EXERCISE OBJECTIVE
Please retype the listing below word for word and exclude its images.

GIVEN MATERIAL
· · ·

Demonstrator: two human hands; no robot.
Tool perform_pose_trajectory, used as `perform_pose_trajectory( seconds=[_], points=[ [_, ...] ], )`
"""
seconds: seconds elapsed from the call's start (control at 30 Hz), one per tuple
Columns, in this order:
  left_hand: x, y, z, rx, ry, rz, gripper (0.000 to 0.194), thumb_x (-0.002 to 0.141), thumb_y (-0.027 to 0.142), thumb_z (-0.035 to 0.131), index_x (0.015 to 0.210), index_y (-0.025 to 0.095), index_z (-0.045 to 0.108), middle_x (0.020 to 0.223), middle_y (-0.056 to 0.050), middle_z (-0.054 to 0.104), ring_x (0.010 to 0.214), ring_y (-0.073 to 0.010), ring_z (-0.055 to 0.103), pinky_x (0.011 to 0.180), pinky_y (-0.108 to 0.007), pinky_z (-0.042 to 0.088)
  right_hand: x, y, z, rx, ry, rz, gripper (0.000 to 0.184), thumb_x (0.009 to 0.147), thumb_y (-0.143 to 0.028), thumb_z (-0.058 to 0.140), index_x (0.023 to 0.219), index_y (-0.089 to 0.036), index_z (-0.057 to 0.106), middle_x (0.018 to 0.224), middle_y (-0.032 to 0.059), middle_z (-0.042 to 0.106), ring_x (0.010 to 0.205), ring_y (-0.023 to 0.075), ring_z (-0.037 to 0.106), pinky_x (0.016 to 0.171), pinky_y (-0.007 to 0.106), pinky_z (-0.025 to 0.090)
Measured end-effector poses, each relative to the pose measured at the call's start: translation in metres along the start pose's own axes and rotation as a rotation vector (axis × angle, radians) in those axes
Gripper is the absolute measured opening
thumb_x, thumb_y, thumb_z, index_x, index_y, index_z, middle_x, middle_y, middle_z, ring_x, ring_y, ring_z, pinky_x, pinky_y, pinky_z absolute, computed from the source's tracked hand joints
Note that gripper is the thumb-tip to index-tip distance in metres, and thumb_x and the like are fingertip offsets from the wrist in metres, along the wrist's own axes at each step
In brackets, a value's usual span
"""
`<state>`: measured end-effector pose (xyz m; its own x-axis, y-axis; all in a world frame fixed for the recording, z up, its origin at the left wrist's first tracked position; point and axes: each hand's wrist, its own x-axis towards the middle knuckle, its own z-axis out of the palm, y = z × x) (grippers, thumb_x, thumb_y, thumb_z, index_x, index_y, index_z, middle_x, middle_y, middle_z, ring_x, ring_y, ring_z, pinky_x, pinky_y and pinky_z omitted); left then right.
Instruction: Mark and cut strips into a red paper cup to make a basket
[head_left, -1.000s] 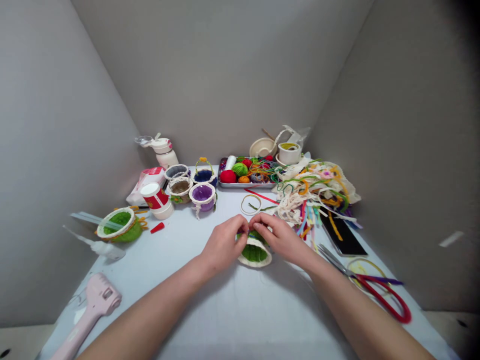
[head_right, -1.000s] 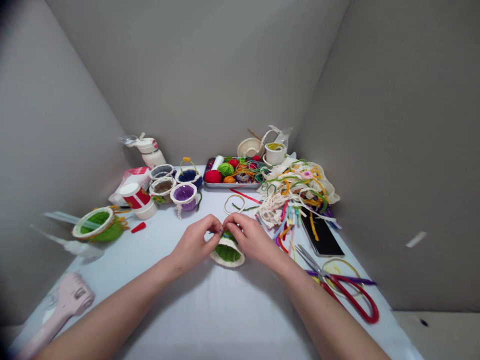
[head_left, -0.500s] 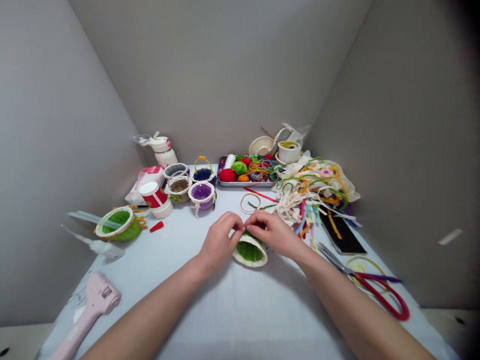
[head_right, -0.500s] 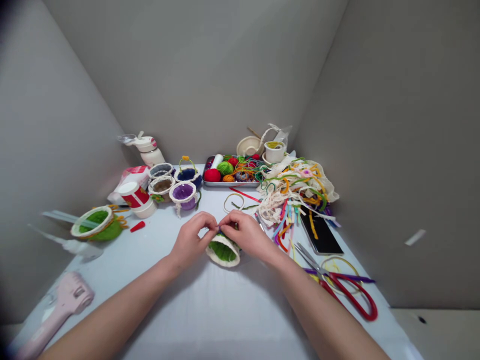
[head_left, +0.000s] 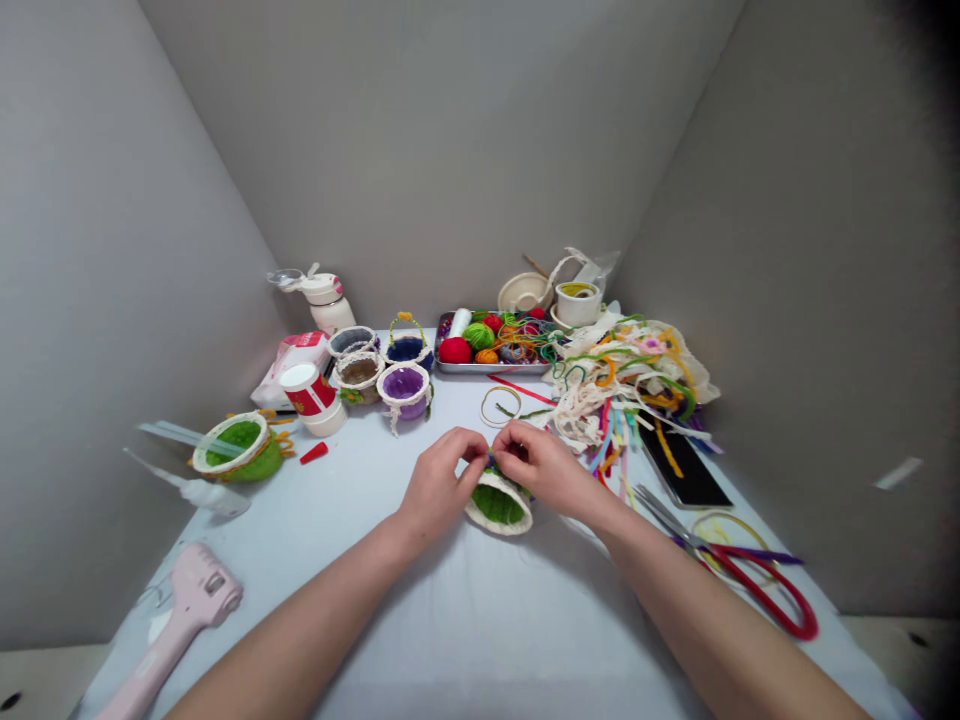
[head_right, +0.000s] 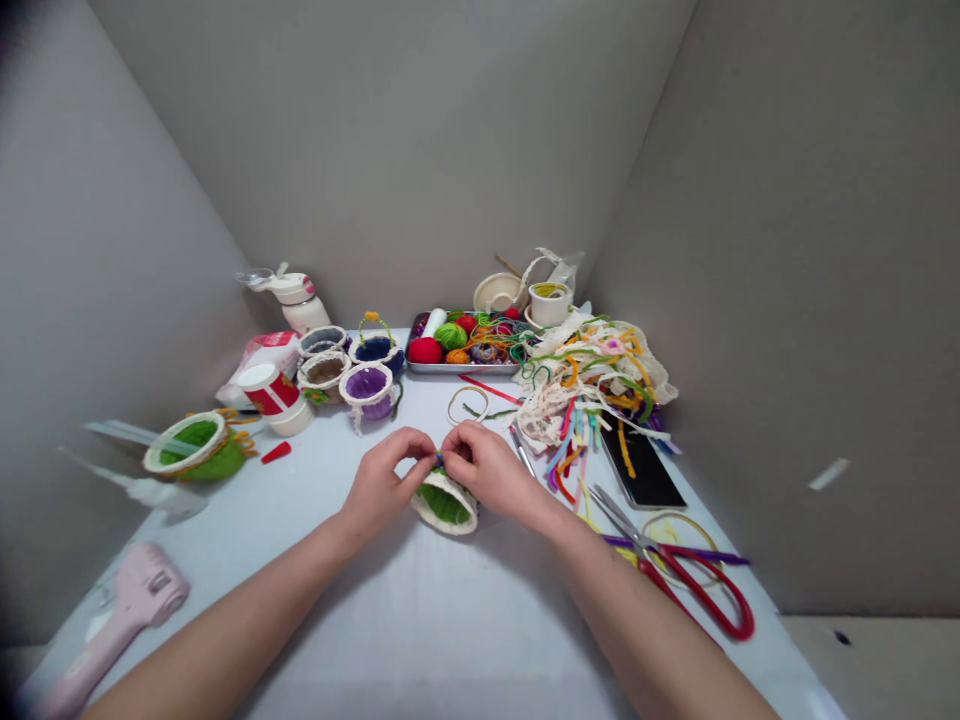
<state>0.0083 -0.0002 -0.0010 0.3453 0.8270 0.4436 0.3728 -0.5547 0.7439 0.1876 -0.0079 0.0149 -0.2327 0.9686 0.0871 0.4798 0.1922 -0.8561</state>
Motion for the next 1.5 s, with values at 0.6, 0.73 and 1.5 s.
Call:
perform_pose_trajectory(
  seconds=[0.6, 0.73, 1.5],
  points=[
    [0.0, -0.001, -0.011, 0.052, 0.007, -0.13, 0.007, 0.084, 0.015, 0.057, 0.081, 0.02, 0.057, 0.079, 0.001, 0.065, 0.076, -0.0151, 0.06, 0.075, -0.029, 0.046, -0.008, -0.005, -0.007, -0.19, -0.007, -0.084, 0.013, 0.086, -0.015, 0.052, 0.074, -0.02, 0.055, 0.079, 0.0005, 0.057, 0.073, 0.0141, 0.052, 0.066, 0.026, 0.038],
    [0.0, -0.003, -0.013, 0.055, 0.002, -0.198, 0.006, 0.082, 0.016, 0.057, 0.08, 0.021, 0.054, 0.077, 0.001, 0.063, 0.075, -0.0153, 0.059, 0.074, -0.029, 0.046, -0.012, -0.002, -0.011, -0.218, -0.019, -0.069, 0.014, 0.085, -0.014, 0.051, 0.074, -0.02, 0.056, 0.078, 0.001, 0.057, 0.072, 0.0146, 0.051, 0.066, 0.027, 0.038],
    [0.008, -0.023, -0.024, -0.132, 0.033, -0.573, 0.025, 0.079, 0.039, 0.06, 0.082, 0.016, 0.068, 0.058, 0.001, 0.061, 0.053, -0.0144, 0.056, 0.052, -0.025, 0.042, -0.008, 0.038, 0.007, 0.288, 0.03, 0.15, 0.036, 0.093, -0.039, 0.046, 0.117, -0.02, 0.065, 0.115, 0.0081, 0.069, 0.102, 0.0207, 0.065, 0.088, 0.034, 0.052]
  ],
)
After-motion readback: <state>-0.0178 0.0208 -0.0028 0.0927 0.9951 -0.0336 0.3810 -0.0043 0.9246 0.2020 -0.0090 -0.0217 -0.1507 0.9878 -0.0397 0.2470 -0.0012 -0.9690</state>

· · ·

YOUR RESPONSE
Demonstrator: two human hands; no robot.
Tool perform_pose_trajectory, used as `perform_pose_trajectory( seconds=[_], points=[ [_, ...] ], )`
"""
seconds: seconds elapsed from the call's start (control at 30 Hz), one per tuple
Columns, in this order:
  left_hand: x, y, z, rx, ry, rz, gripper (0.000 to 0.194), thumb_x (-0.002 to 0.141), thumb_y (-0.027 to 0.142), thumb_z (-0.035 to 0.131), index_x (0.015 to 0.210), index_y (-0.025 to 0.095), index_z (-0.045 to 0.108), middle_x (0.020 to 0.223), middle_y (-0.056 to 0.050), middle_z (-0.054 to 0.104), ring_x (0.010 to 0.214), ring_y (-0.073 to 0.010), ring_z (-0.055 to 0.103), pinky_x (0.011 to 0.180), pinky_y (-0.108 to 0.007), pinky_z (-0.042 to 0.088)
  right_hand: x, y, z, rx, ry, rz, gripper (0.000 to 0.184), thumb_x (0.009 to 0.147), thumb_y (-0.143 to 0.028), thumb_z (-0.058 to 0.140), index_x (0.023 to 0.219), index_y (-0.089 to 0.036), index_z (-0.057 to 0.106), middle_x (0.018 to 0.224), middle_y (-0.032 to 0.059), middle_z (-0.042 to 0.106), ring_x (0.010 to 0.205), ring_y (-0.023 to 0.075), ring_z (-0.037 to 0.106), pinky_x (0.016 to 0.171), pinky_y (-0.007 to 0.106), pinky_z (-0.025 to 0.090)
Measured end-effector poses, each relative to the pose measured at the call's start: translation in metres along the start pose's own axes and rotation as a rotation vector (axis × angle, radians) in those axes
Gripper is the absolute measured opening
thumb_x, thumb_y, thumb_z, index_x, index_y, index_z, middle_x, middle_y, middle_z, ring_x, ring_y, ring_z, pinky_x, pinky_y, pinky_z absolute, computed from the source's tracked hand joints
Note that gripper is the thumb-tip to index-tip distance in metres, and thumb_x and the like are fingertip offsets from the wrist in metres, along the wrist's own axes at each step
In brackets, a value's usual span
"""
`<state>`: measured end-effector pose (xyz m; its own x-axis, y-axis; all in a world frame fixed for the recording, z up, its origin at the left wrist's first tracked position; point and axes: each hand's wrist, its own x-axis towards the middle knuckle, its own z-axis out of the palm, y = z × x) (grippers, thumb_x, thumb_y, thumb_z, index_x, index_y, index_z, middle_x, middle_y, middle_z, ring_x, ring_y, ring_z, pinky_x, pinky_y and pinky_z omitted); left then right.
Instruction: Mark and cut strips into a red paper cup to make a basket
[head_left, -1.000s] 
[head_right, -1.000s] 
[head_left, -0.500s] 
[head_right, -0.500s] 
[head_left, +0.000s] 
[head_right, +0.000s] 
<state>0.0083 -0.0002 -0.0010 0.3453 0.8270 0.4436 0.3728 -0.5547 0.7439 0.1876 -0.0079 0.0149 -0.2327 0.9686 0.0871 0.4798 0.1922 -0.8561</state>
Motion for the next 1.5 s, with values at 0.6, 0.73 and 1.5 s.
Call:
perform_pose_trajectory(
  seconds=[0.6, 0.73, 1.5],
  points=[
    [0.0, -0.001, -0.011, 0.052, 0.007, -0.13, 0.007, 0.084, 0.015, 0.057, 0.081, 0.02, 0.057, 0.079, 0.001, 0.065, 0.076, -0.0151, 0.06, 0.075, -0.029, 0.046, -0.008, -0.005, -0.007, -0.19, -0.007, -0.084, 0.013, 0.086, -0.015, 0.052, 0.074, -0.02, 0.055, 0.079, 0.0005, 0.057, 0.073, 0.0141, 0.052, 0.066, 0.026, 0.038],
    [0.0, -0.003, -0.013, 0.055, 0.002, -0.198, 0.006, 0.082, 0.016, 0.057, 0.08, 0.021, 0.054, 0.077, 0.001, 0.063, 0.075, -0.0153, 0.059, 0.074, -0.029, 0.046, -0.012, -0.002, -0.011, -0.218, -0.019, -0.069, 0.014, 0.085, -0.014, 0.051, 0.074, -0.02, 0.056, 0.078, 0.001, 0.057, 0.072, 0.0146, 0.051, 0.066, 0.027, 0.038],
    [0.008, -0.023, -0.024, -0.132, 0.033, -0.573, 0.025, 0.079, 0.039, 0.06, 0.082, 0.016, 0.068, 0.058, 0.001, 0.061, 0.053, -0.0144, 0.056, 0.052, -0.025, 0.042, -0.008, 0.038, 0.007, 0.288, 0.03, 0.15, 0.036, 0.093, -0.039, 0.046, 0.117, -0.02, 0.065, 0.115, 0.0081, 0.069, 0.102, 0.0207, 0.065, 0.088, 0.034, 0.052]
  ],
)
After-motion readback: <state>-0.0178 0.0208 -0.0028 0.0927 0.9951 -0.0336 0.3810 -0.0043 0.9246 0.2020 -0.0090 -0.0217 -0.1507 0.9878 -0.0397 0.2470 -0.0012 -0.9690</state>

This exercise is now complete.